Information from the UK Office of National Statistics [16] shows that about 0.55 and 0.41% of women of reproductive age consulted sexual and reproductive health services about LNG IUDs and non-medicated LNGs in 2015. This suggests that we would detect at least 67 and 43% of women prescribed these devices via general practitioner prescribing. Although there is an imbalance in these detection rates, it is not clear how the differential ascertainment could result in a difference in psychiatric events.

We chose to conduct an ITT analysis as our primary method because attempting to model the true exposure of IUD products requires assumptions about the time scale over which an effect of LNG might persist even after removal and, perhaps more relevantly, a delay in reporting and recording of psychiatric effects cannot be excluded.
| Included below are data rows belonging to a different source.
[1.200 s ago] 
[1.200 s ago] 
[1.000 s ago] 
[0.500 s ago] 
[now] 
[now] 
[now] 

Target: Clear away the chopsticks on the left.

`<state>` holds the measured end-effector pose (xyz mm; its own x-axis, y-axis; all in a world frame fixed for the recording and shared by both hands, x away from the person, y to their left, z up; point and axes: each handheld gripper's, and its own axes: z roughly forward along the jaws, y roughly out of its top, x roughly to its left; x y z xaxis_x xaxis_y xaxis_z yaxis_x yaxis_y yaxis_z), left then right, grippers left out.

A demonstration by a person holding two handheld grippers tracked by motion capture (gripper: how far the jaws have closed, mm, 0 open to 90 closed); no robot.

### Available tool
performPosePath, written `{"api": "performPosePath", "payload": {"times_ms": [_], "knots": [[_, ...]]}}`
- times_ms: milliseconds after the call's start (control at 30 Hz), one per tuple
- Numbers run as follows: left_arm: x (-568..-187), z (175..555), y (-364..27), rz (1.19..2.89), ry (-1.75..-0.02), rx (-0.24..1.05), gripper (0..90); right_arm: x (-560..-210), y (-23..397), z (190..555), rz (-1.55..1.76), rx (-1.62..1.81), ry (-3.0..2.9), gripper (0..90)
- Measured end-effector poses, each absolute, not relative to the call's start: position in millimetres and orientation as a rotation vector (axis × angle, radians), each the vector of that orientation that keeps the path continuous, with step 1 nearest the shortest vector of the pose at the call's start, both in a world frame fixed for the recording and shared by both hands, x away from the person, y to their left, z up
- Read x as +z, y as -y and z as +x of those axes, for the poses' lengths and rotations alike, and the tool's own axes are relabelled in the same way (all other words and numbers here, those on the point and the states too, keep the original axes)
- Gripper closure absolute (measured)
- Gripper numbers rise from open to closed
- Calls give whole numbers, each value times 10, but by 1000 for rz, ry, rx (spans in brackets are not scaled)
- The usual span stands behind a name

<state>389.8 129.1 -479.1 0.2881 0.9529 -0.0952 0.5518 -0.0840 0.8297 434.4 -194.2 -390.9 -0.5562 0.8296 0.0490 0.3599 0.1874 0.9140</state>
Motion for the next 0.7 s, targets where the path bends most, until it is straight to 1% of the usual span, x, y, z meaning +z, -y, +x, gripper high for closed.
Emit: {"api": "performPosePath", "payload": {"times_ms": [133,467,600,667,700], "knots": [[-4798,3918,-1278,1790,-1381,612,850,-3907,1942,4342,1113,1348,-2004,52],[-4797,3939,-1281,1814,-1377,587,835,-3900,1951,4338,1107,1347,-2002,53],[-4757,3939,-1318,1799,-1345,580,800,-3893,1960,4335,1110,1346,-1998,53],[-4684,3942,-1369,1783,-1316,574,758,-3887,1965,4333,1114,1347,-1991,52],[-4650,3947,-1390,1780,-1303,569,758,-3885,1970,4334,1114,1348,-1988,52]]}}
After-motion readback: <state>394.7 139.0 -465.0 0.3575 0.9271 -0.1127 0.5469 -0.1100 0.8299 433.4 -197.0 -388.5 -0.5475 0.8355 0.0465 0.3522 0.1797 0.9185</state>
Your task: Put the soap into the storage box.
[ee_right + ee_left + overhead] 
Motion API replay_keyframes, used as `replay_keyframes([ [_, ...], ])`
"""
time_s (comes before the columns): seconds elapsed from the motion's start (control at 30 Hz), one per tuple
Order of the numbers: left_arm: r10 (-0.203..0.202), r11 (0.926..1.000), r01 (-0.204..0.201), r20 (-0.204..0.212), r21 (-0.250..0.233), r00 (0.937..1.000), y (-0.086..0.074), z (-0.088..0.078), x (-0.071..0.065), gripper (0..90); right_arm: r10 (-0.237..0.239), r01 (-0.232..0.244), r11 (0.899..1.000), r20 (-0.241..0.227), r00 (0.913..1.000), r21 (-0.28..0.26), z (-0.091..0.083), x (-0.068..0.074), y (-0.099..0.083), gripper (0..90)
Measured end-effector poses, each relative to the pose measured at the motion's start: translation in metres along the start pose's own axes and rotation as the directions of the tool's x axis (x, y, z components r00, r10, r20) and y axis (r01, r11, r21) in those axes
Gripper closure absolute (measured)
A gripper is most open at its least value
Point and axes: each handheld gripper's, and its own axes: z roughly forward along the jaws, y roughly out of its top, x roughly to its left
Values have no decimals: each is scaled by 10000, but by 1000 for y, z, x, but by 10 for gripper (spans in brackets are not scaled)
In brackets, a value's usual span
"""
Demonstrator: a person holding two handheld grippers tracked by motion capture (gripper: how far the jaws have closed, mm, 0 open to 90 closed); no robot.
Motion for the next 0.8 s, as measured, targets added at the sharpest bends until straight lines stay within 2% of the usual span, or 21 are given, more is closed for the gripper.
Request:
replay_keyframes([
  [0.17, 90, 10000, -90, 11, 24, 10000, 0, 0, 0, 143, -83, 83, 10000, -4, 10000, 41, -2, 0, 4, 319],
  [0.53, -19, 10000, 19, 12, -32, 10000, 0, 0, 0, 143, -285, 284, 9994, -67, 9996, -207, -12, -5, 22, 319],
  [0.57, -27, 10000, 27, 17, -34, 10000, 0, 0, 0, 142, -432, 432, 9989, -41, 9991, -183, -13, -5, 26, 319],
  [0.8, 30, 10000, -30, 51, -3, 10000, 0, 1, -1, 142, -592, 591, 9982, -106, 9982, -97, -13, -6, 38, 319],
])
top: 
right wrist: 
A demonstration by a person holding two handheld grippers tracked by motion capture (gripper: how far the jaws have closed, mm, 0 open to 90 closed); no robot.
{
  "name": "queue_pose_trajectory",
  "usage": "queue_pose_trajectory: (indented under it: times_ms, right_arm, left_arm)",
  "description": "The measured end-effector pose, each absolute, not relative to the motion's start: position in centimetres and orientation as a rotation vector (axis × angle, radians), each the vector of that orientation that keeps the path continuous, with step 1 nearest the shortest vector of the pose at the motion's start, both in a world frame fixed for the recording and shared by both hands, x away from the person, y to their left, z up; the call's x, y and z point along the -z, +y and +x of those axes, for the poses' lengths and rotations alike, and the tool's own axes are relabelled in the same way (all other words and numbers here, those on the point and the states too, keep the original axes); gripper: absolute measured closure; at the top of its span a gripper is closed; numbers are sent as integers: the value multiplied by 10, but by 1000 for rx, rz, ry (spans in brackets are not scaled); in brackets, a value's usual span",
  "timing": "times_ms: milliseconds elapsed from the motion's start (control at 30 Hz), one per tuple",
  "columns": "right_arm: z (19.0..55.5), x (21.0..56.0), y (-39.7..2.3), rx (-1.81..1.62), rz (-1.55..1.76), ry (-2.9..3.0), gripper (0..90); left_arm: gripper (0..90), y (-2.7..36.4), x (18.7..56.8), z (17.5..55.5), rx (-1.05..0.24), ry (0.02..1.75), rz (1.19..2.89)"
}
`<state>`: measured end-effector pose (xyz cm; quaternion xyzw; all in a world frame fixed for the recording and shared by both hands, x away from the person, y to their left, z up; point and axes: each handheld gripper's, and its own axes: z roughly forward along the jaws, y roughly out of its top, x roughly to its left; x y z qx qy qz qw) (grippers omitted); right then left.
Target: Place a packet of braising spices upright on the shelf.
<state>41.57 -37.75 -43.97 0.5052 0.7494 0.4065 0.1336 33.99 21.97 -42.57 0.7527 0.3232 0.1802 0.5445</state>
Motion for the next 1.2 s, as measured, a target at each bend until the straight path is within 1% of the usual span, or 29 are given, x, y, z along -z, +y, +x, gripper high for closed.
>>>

Such models should be accompanied by evidence that risk windows have not been selected based on knowledge of the data and there is thus some advantage in using a model that simply does not require risk windows to be defined. These arguments are strong for this specific analysis because the relevant risk windows are particularly unclear and any model retains the possibility that treatment cessation might result from concerns about early psychiatric symptoms, which might only be included in patient notes if they eventually required treatment. Moreover, even if data were available to allow such effects to be realistically modelled, codes for the removal of IUDs appear to be used only sporadically in the THIN database. Whilst the entire dataset records prescriptions for around 280,000 IUDs, the code for removal is only recorded about 40,000 times.

A limitation of this study from a clinical viewpoint is that it only considers exposure to LNG via an IUD. Inclusion of a comparison with long-term oral use was considered but rejected because of limited power in the THIN dataset. Additional studies in independent observational datasets would help to resolve the more general question regarding systemic exposure to LNG by any route and provide clarification regarding the effects of exposure from IUDs.

The preliminary analysis of depression revealed that the dataset and methods were capable of detecting known associations with psychiatric adverse effects. Such information is probably more useful in interpreting a lack of association in other outcomes than a positive association because it implies that if a positive association with similar amounts of evidence had existed it would have been detected. However, it is clear that the much lower frequencies of outcomes for restlessness and panic attacks than for depression mean that power was lacking to investigate these outcomes.

5 Conclusions

Associations consistent with a causal effect of levonorgestrel exposure on anxiety and sleep problems were observed. Substantive differences in baseline characteristics of the treated groups make robust conclusions difficult but the results strongly suggest that additional studies are warranted.